Honey I Doubled the Kids/Jeff Siner/Charlotte Observer

 
Tangy Tuesday Pick

Tangy Tuesday Pick

 

The word “sister” conjures all kind of beautiful memories of growing up; running around and fighting for sweet nothings with siblings. Desi folk lore celebrate siblings in so many beautiful ways irrespective of region or religion. Hinduism has specific rituals celebrating brother-sister bond, in the form of rakshabandhan and bhai dooj with regional variations. In Bengal women celebrate Bhai Phota and in south India sisters’ pray for the wellbeing of brothers on Nag Pancham and Avani Avittam.  Thursday is called Birvaar in Punjabi and hindu women do not wash hair on that day to elongate their brothers’ life. There are folk songs celebrating this bond; in some brothers tease sisters how they’ll be married and sent away to their marital homes, in others sisters lament this parting and differential treatment. These rituals, fasting, praying, singing and dancing everything comes and rests on bolstering male ego by declaring women’s dependence on men.

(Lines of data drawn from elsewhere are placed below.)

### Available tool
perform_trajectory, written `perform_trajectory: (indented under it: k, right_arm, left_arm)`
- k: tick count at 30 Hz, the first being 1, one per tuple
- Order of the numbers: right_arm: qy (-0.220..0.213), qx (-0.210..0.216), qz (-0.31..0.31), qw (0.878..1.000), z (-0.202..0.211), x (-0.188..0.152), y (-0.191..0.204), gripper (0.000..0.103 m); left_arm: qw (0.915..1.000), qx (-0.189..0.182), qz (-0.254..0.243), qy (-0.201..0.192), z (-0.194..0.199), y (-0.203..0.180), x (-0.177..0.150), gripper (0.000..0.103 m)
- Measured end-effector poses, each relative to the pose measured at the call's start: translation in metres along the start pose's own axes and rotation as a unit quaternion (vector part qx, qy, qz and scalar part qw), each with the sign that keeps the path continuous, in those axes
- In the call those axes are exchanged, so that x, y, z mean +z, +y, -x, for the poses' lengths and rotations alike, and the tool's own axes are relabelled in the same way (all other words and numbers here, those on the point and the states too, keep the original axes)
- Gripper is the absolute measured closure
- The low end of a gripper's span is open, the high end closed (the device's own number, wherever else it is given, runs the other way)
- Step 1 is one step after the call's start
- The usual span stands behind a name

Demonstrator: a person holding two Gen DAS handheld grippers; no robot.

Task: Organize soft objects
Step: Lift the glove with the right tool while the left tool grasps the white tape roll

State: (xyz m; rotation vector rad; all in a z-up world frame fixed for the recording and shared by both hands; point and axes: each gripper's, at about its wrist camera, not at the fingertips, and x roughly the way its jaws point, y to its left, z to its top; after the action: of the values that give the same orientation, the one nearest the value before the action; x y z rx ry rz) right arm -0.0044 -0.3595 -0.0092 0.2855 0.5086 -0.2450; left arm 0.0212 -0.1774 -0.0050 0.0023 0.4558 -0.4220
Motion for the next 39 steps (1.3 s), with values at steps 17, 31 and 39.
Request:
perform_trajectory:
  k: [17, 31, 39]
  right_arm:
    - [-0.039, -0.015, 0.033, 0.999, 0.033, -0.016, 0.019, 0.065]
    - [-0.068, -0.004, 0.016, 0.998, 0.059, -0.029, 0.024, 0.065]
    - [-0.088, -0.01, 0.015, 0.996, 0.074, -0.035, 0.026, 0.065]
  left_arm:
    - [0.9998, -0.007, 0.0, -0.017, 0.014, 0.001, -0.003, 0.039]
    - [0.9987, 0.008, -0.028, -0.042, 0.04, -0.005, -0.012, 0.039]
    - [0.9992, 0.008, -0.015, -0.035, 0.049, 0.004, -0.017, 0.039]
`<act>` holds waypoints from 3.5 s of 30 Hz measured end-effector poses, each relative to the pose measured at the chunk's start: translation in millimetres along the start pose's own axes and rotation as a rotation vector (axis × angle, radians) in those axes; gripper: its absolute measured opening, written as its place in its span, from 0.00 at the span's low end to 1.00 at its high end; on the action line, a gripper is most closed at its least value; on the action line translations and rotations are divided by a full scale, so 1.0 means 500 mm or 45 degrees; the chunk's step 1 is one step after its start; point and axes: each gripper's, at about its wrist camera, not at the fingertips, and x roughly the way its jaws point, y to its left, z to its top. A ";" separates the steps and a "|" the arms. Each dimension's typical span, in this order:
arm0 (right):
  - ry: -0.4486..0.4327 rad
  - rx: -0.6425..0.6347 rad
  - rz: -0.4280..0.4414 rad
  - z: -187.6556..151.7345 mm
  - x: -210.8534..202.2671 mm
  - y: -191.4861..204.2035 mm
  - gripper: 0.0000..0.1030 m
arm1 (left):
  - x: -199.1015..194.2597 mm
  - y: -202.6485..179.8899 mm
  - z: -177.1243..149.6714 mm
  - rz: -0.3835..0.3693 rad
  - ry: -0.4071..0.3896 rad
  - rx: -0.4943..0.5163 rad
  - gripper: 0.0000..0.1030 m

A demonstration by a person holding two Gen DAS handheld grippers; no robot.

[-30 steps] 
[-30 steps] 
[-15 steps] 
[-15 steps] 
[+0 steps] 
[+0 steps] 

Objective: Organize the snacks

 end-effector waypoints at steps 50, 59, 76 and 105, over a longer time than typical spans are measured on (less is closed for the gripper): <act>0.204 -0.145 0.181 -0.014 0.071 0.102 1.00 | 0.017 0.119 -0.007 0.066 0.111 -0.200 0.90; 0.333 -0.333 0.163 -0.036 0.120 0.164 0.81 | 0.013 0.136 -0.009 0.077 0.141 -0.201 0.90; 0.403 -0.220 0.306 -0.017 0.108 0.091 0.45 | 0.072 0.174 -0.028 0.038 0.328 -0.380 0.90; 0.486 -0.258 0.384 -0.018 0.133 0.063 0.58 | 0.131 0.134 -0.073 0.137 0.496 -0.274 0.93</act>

Even in non Hindu communities where women as sisters are accorded special place yet it is secondary to male siblings. The only reason for this discrimination rests on patriarchal nature of all communities (minority matriarchal Keralites and North Eastern States are exception).

Desi brothers are expected to protect their sisters from not only from evil strangers but also support them financially when they or their marital families are in need. In 1950s-60s a bollywood sister depended on brother to fix her marriage if her parents weren’t around or could not and a great brother would forgo his marital bliss happily. In 1970s-80s a bollywood sister had to get raped to bring out the angry young man in the hero. To save the honor of his family the hero was entitled to kill his sister if he found her in compromising position. Either way the brother was considered pseudo parent (karta, family head) irrespective of his age. In every decade there was a self abnegating sister India who would kill her dreams of romance and household to raise her orphaned siblings and settling them by getting them married later on to be shunned by their selfish spouses, mostly brother’s wife. She could not get married and take care of her siblings because she did not have a wife where as a raising man’s sibling’s is default job of is wife.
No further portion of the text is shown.